Start of Information supplied
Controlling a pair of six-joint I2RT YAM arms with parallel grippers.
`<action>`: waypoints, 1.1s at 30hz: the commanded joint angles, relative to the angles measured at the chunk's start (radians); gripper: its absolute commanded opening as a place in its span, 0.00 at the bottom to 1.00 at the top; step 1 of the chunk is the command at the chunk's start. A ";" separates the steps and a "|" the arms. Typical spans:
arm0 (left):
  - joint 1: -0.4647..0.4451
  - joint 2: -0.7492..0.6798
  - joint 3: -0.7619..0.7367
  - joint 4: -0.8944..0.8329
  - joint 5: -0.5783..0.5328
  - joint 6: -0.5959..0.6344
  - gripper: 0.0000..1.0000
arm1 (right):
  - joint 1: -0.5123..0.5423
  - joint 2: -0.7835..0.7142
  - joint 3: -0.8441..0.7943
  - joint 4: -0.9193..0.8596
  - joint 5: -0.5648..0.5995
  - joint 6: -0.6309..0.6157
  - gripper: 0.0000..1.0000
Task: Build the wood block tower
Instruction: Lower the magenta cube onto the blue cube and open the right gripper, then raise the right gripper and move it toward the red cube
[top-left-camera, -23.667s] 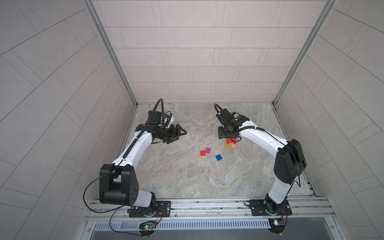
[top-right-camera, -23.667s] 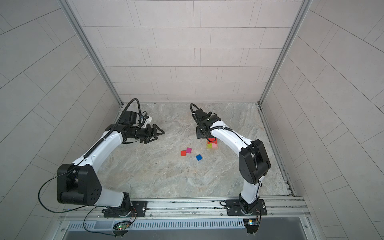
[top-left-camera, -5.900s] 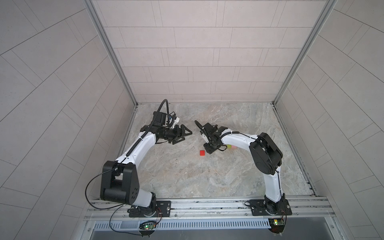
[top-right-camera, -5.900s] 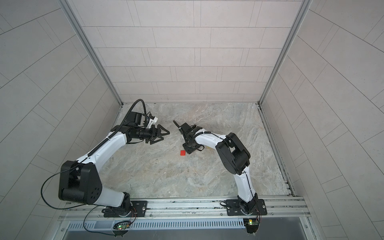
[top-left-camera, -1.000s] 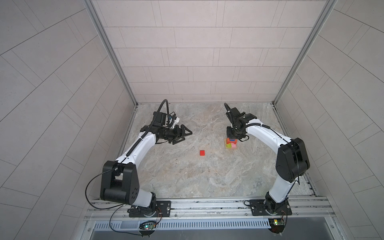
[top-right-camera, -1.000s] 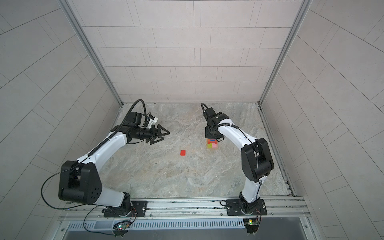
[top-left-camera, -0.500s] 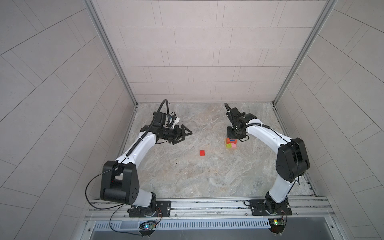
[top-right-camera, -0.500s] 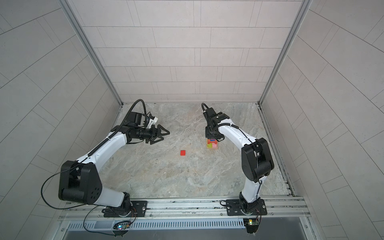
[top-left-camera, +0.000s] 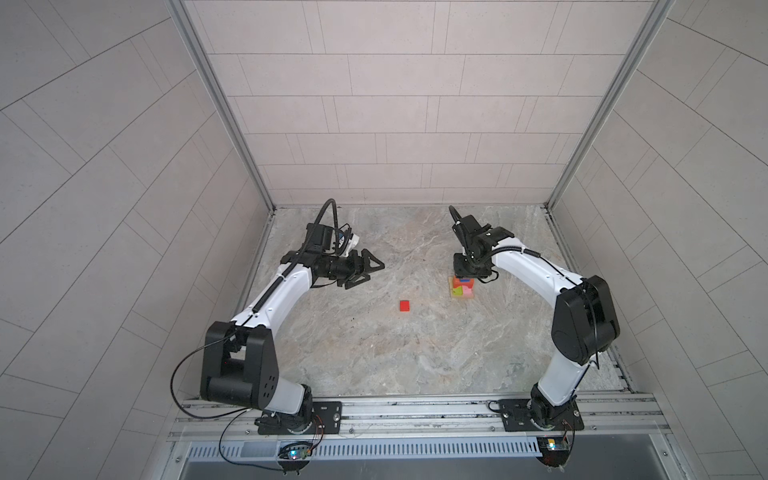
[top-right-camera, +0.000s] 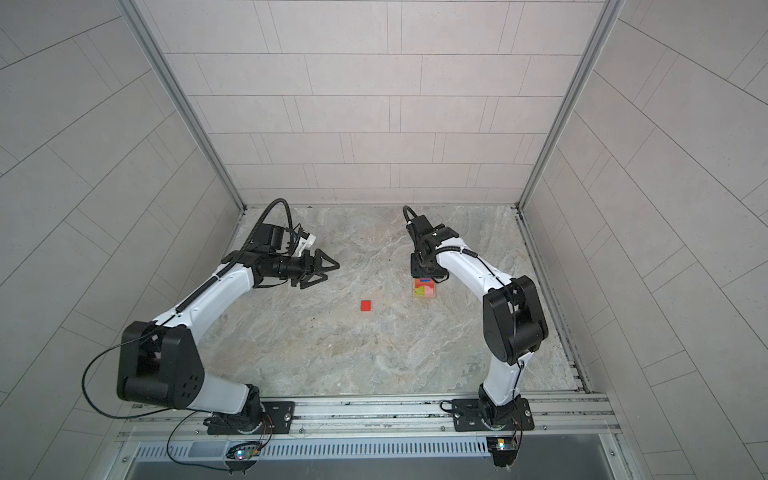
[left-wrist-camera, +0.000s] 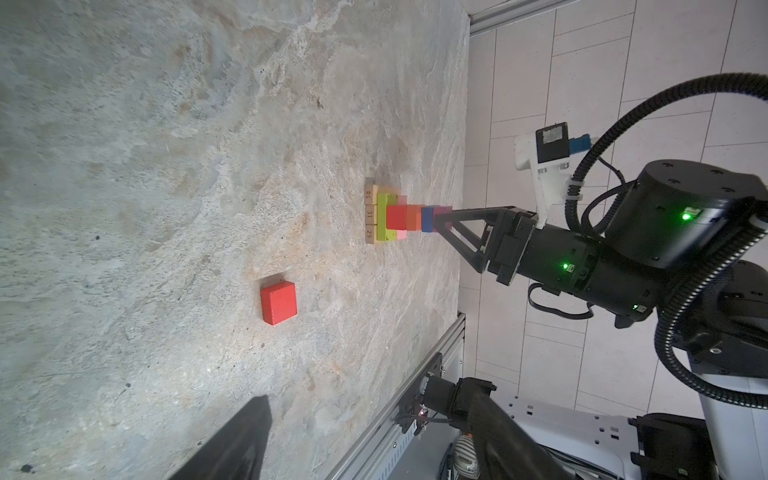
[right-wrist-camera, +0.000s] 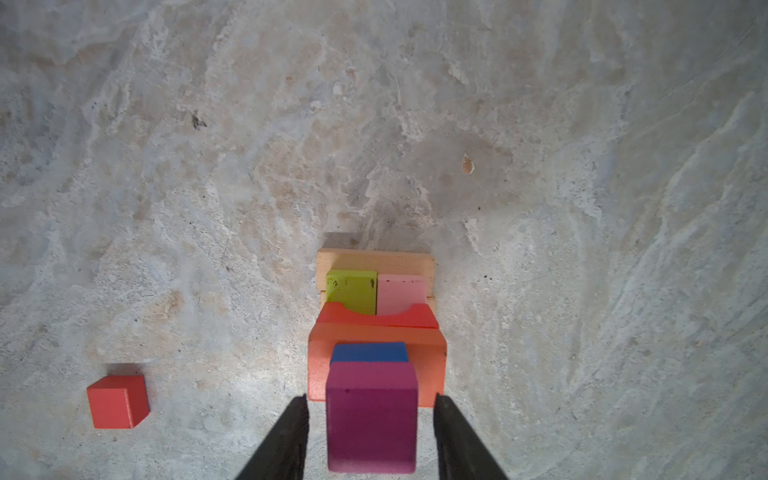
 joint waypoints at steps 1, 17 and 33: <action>0.007 -0.005 -0.007 0.013 0.014 0.002 0.82 | -0.003 -0.048 0.012 -0.005 -0.007 -0.014 0.55; 0.006 0.025 -0.005 0.011 0.020 0.007 0.82 | 0.046 -0.241 -0.026 -0.028 -0.059 -0.122 0.67; 0.006 0.074 0.020 -0.003 -0.001 0.010 0.82 | 0.266 -0.404 -0.167 0.125 -0.067 -0.200 0.79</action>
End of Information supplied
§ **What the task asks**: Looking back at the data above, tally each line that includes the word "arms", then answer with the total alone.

§ **Output of the task**: 2